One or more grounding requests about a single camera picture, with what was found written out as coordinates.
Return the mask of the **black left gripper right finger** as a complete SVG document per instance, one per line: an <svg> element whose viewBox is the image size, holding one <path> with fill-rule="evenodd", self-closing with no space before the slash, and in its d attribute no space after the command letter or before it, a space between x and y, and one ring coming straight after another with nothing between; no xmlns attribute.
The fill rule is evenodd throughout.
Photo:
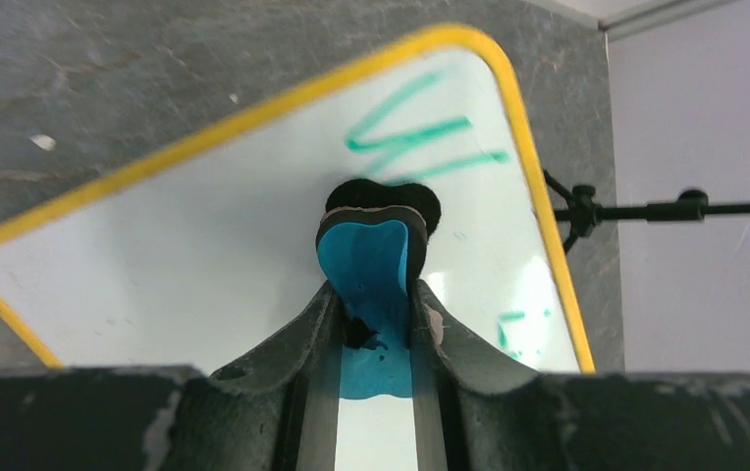
<svg viewBox="0 0 750 471"><path fill-rule="evenodd" d="M421 470L529 470L514 393L537 373L455 318L423 281L410 290L410 367Z"/></svg>

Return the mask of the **blue whiteboard eraser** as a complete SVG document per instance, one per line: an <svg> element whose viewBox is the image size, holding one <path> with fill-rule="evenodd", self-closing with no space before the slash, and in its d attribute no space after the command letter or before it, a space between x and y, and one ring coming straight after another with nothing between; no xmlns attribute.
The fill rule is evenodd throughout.
<svg viewBox="0 0 750 471"><path fill-rule="evenodd" d="M412 396L412 297L441 214L421 183L353 179L329 194L315 249L343 305L343 399Z"/></svg>

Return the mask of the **small wood-framed whiteboard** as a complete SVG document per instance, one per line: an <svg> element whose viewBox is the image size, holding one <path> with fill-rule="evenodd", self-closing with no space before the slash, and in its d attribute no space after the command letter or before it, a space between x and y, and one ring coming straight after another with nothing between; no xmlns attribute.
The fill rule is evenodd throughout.
<svg viewBox="0 0 750 471"><path fill-rule="evenodd" d="M485 33L403 38L0 225L0 470L228 470L211 376L323 284L353 179L441 203L418 281L536 371L594 369L513 66ZM410 398L341 397L332 470L421 470Z"/></svg>

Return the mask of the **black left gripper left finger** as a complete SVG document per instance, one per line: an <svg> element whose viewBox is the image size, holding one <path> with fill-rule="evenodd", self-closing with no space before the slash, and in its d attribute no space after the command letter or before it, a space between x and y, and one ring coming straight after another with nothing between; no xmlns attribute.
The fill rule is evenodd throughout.
<svg viewBox="0 0 750 471"><path fill-rule="evenodd" d="M342 314L323 284L293 320L212 374L233 398L224 413L226 469L334 469Z"/></svg>

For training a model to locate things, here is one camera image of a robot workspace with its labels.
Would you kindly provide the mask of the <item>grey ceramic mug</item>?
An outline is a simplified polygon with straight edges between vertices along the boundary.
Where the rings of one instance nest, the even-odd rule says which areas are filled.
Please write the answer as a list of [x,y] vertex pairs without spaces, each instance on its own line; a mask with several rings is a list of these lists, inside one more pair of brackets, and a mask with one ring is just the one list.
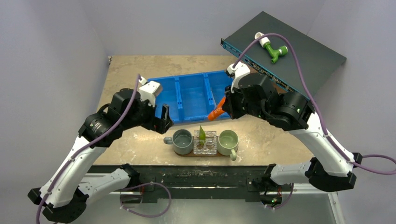
[[185,129],[175,131],[172,137],[165,137],[163,139],[165,144],[172,145],[175,153],[179,155],[186,155],[193,151],[193,136]]

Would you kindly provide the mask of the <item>orange toothpaste tube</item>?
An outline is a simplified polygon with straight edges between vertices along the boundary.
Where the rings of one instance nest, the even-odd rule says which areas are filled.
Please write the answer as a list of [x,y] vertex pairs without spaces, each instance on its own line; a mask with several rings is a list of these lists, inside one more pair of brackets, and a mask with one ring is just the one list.
[[220,102],[216,105],[215,109],[209,113],[208,119],[209,121],[214,121],[217,117],[224,114],[225,111],[222,109],[223,104],[226,101],[226,97],[223,97]]

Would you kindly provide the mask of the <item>blue plastic bin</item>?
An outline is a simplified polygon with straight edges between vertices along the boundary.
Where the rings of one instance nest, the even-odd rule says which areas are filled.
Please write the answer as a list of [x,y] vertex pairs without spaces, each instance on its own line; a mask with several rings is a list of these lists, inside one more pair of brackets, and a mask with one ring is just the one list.
[[156,98],[156,116],[161,116],[163,104],[170,106],[170,118],[175,125],[206,122],[207,116],[215,108],[211,87],[216,103],[225,96],[225,88],[232,83],[223,70],[195,74],[150,78],[163,87]]

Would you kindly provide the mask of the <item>green toothpaste tube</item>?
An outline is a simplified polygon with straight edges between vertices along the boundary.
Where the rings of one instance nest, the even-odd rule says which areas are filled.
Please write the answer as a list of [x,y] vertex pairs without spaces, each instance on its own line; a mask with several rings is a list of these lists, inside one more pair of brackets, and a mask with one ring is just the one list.
[[203,146],[205,144],[205,141],[206,141],[206,134],[205,134],[205,131],[203,130],[202,126],[199,126],[198,139],[199,139],[199,144]]

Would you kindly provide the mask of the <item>brown oval wooden tray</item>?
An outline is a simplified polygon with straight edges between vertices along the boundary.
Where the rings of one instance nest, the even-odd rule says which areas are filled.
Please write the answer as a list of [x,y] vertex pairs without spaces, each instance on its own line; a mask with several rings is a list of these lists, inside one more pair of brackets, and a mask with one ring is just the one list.
[[194,153],[193,151],[190,151],[188,154],[179,154],[179,153],[177,153],[176,151],[174,151],[174,153],[175,153],[176,155],[178,155],[178,156],[181,156],[181,157],[226,157],[226,155],[222,155],[222,154],[219,153],[218,151],[216,151],[216,152],[213,153],[213,154],[208,154],[208,153],[205,153],[205,154],[203,154],[203,153],[196,154],[196,153]]

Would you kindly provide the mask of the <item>pale green ceramic mug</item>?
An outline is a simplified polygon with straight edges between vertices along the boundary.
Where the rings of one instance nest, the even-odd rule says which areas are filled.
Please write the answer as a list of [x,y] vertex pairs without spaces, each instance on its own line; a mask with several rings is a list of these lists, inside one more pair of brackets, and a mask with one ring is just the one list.
[[238,135],[232,130],[222,131],[218,136],[217,151],[224,156],[229,156],[232,161],[235,161],[238,149]]

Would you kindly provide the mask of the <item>clear acrylic holder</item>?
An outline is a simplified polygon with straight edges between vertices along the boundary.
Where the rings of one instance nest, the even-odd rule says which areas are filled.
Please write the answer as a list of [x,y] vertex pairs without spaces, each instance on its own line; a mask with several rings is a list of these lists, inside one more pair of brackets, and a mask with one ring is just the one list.
[[206,134],[206,141],[205,144],[202,146],[199,144],[199,130],[194,131],[194,148],[193,152],[196,154],[199,153],[208,153],[213,154],[217,151],[217,143],[218,143],[218,136],[216,131],[205,131]]

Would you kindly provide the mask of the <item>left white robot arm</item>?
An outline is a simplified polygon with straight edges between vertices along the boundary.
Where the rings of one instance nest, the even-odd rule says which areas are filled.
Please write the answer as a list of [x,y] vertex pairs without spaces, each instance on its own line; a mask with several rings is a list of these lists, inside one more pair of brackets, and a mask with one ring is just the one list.
[[93,163],[125,130],[141,126],[163,134],[173,125],[169,106],[162,106],[156,116],[156,97],[162,88],[124,88],[113,95],[112,101],[89,115],[65,160],[42,187],[31,189],[29,199],[38,206],[35,221],[44,215],[54,223],[68,224],[76,220],[87,205],[115,191],[144,190],[140,173],[123,164],[112,173],[93,182],[81,184]]

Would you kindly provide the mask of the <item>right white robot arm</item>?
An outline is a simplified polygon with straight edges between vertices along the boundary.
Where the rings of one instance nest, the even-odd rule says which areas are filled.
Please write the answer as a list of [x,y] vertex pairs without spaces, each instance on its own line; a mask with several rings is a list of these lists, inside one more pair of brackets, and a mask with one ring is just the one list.
[[266,189],[289,183],[309,183],[325,192],[354,188],[357,177],[352,170],[354,162],[361,163],[362,155],[328,140],[311,101],[298,92],[279,93],[260,73],[232,74],[231,78],[222,109],[232,119],[250,115],[265,120],[295,136],[313,154],[305,163],[269,165],[262,177]]

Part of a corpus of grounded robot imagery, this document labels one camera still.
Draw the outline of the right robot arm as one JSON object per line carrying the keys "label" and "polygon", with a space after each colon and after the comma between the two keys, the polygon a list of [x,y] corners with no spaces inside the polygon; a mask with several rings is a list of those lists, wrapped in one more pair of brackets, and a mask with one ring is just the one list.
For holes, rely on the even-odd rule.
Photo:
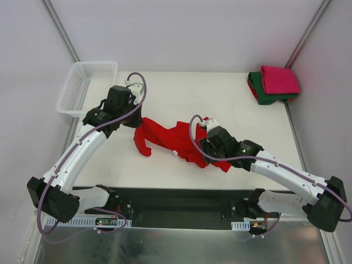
● ● ● ● ●
About this task> Throughout the records above, find the lines in which the word "green" appears and return them.

Answer section>
Would you kindly provide the mask of the <item>green toothpaste tube</item>?
Would you kindly provide the mask of the <item>pale green ceramic mug</item>?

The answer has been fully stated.